If investing in gold interests you, I made two tables you can use to find the best prices:
Similar to silver, if you want to get the most gold for your money, I recommend gold bars, rather coins. Bars and rounds are almost always cheaper than coins of the same weight. In fact, I don’t even own any gold coins because of this fact. I would like to add them to my stack in the future, but currently, it’s not in the budget.
Again, like silver, the difference between coins and rounds is that coins are legal tender, and rounds are not. Coins can also have numismatic value which further increases the price of the coin. Honestly, numismatics are not my expertise, and I steer away from numismatic coins, which to me, are more for collectors. I’m into precious metals as a hedge against inflation, bank failures and adverse changes in monetary policy.
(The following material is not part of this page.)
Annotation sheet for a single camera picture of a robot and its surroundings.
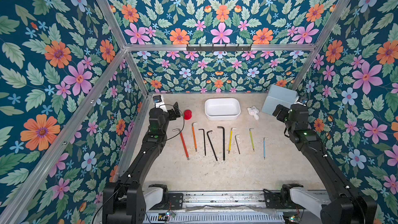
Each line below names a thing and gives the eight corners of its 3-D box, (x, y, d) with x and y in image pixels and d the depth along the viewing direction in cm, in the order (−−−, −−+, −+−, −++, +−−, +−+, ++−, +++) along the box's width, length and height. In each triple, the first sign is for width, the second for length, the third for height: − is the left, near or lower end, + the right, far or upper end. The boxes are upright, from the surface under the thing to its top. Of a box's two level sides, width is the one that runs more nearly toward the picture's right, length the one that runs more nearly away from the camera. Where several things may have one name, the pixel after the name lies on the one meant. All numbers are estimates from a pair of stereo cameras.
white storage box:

Trustworthy Gold and Silver Dealers
When buying gold, or other precious metals such as silver or platinum, one of the most crucial steps is finding a dealer you can trust. If it’s your first purchase, this can be a daunting task. I remember the first time I bought silver coins online, wondering if the site I was buying from was legitimate. For all I knew, the site could’ve been fake, and I couldn’t afford to throw my money away. Luckily I found a trustworthy dealer on the first try. After my first successful purchase, I took it upon myself to create this site, comparegoldandsilverprices.com, so we could all benefit from each other’s experience and identify the precious metal dealers that are reputable, as well as the ones that aren’t.
Online Bullion Dealer Reviews
Another feature of Compare Gold and Silver Prices is the bullion dealer reviews, which are integrated throughout the site, in the price-comparison tabled
Sometimes you have to take reviews with a grain of salt. It’s well known that some businesses post fake reviews. They create fake, glowing reviews of themselves while writing negative comments about the competition. All reviews on this site go through a rigorous process to maintain the highest standards. First, a complex algorithm processes each review automatically to weed out obvious fakes. Then I personally review each comment to confirm its authenticity. Of course sometimes there is no way to know for sure, but I do the best I can. I like to think of the reviews as a barometer. They’re not always 100% accurate, but if the majority of the reviews for a particular silver dealer lean one way or another, it’s usually a good indication.